YOUR TASK
Please repeat exactly the lines below from the line with "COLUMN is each" to the line with "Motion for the", including both, and leave out every picture.

COLLECTED DATA
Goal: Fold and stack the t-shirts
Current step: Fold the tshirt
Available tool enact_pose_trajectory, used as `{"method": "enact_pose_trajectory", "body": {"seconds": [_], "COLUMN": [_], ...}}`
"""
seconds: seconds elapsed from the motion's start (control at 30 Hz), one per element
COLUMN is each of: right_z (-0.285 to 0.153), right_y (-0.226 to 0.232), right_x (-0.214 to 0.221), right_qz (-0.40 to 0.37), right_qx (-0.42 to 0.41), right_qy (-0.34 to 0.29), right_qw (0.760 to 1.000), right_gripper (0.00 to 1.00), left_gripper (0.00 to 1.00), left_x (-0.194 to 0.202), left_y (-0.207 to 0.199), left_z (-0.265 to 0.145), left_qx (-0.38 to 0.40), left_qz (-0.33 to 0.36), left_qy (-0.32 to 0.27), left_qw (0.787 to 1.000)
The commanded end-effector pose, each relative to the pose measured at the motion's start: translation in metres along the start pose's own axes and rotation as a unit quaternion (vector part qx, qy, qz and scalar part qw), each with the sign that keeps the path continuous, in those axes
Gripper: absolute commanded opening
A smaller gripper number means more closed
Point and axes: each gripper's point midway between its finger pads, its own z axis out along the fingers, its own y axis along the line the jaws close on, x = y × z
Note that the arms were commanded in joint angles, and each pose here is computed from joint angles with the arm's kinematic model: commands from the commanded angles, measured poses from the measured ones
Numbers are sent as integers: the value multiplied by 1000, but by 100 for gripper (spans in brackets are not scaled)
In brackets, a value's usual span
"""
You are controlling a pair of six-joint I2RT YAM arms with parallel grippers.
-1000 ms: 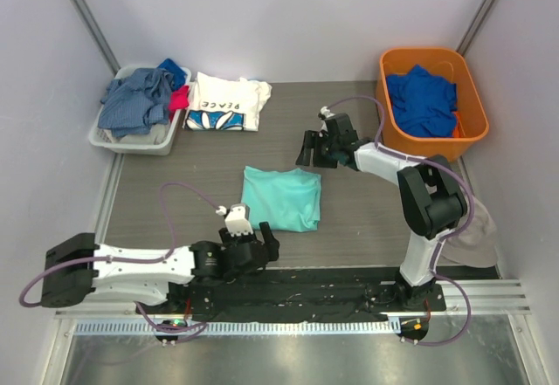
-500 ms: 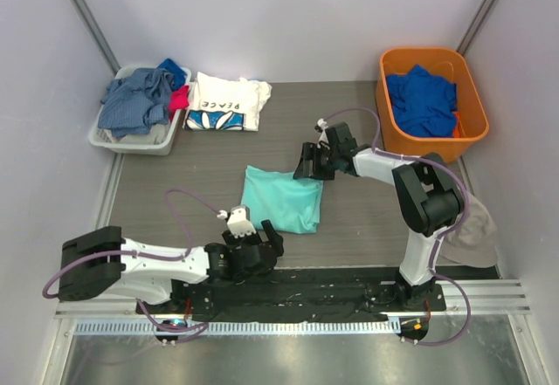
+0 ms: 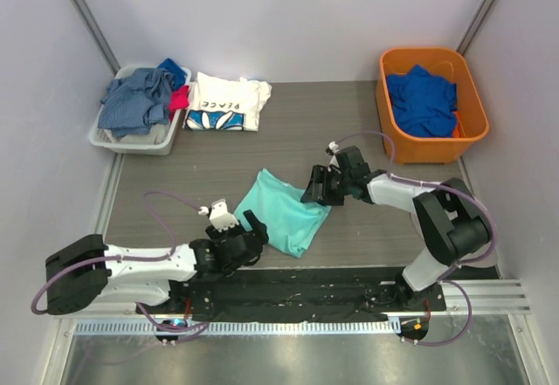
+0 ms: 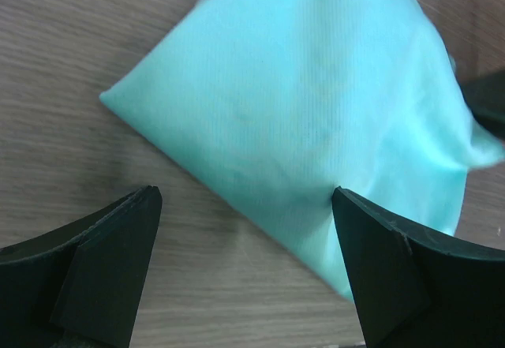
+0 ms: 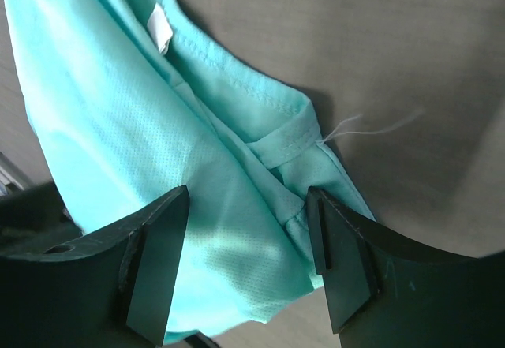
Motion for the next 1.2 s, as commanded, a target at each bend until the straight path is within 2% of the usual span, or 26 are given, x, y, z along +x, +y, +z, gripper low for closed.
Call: {"method": "enact_pose_trajectory", "body": {"seconds": [0.0, 0.17, 0.4, 0.43, 0.5, 0.53, 0.63, 0.67, 0.8, 1.0, 1.17], "right_z": [-15, -31, -53, -59, -67, -75, -96, -111, -127, -102, -81], "right_y": [-6, 5, 16, 21, 20, 25, 18, 16, 21, 20, 46], "right_x": [41, 71, 107, 104, 108, 103, 87, 72, 52, 49, 42], "right_qz": [32, 44, 62, 60, 61, 57, 42, 35, 17, 4, -4], "right_qx": [29, 21, 9, 3, 12, 7, 48, 66, 81, 80, 22], "right_qy": [24, 27, 26, 14, 14, -1, -44, -79, -118, -99, -86], "right_qw": [999, 998, 998, 998, 998, 998, 997, 994, 990, 992, 996], "right_gripper": [70, 70, 70, 70, 70, 70, 70, 71, 71, 71, 70], "left_gripper": [96, 96, 96, 96, 96, 96, 96, 96, 96, 96, 96], "left_x": [-21, -19, -3, -6, -4, -9, -23, -28, -42, -63, -87], "left_y": [-5, -15, -60, -78, -81, -93, -97, -98, -81, -45, -24], "left_z": [15, 34, 68, 71, 80, 82, 84, 82, 68, 31, -2], "left_qx": [2, 2, 24, 37, 28, 37, 33, 33, 15, 0, 13], "left_qz": [-4, 5, 42, 47, 64, 67, 76, 78, 94, 66, 21], "left_qy": [-30, -18, 14, 15, 20, 20, 12, 7, 1, -13, -38], "left_qw": [1000, 1000, 999, 998, 997, 997, 996, 996, 995, 998, 999]}}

THE COMPLETED TASK
COLUMN is each of: right_z (-0.285 to 0.153), right_y (-0.226 to 0.232), right_x (-0.214 to 0.221), right_qz (-0.40 to 0.37), right_qx (-0.42 to 0.41), right_qy (-0.34 to 0.29), right_qw (0.760 to 1.000), right_gripper (0.00 to 1.00), left_gripper (0.00 to 1.00), left_x (-0.194 to 0.202), left_y (-0.207 to 0.199), left_z (-0.265 to 0.145), left_qx (-0.38 to 0.40), left_qz (-0.33 to 0.36), left_qy (-0.32 to 0.27), left_qw (0.787 to 1.000)
The commanded end-effector pose, each relative to the pose measured at the motion's start: translation in metres along the start pose's own axes and rotation as a unit quaternion (vector part qx, qy, qz and scalar part qw), each with the sign that keeps the path continuous, in those axes
Gripper: absolute commanded opening
A smaller gripper number means more closed
Point and axes: each gripper's point midway between its finger pads, its own z axis out along the fingers, its own y axis along the line the jaws close on, x = y × z
Note that the arms were commanded in joint angles, and each pose here is computed from joint angles with the arm's kinematic model: commands from the commanded angles, measured poses from the measured ones
Numbers are sent as integers: the value multiplied by 1000, but by 100 for gripper (spans in brackets are not scaled)
In brackets, a value's usual span
"""
You are controlling a pair of six-joint I2RT YAM arms with parallel grippers.
-1000 ms: 
-500 ms: 
+0 ms: 
+0 ms: 
+0 ms: 
Motion for the next 1.2 s, as commanded, a target at each bend until the straight path is within 2% of the usual span, or 26 are given, x, y, z along +x, +y, +z, gripper low for closed.

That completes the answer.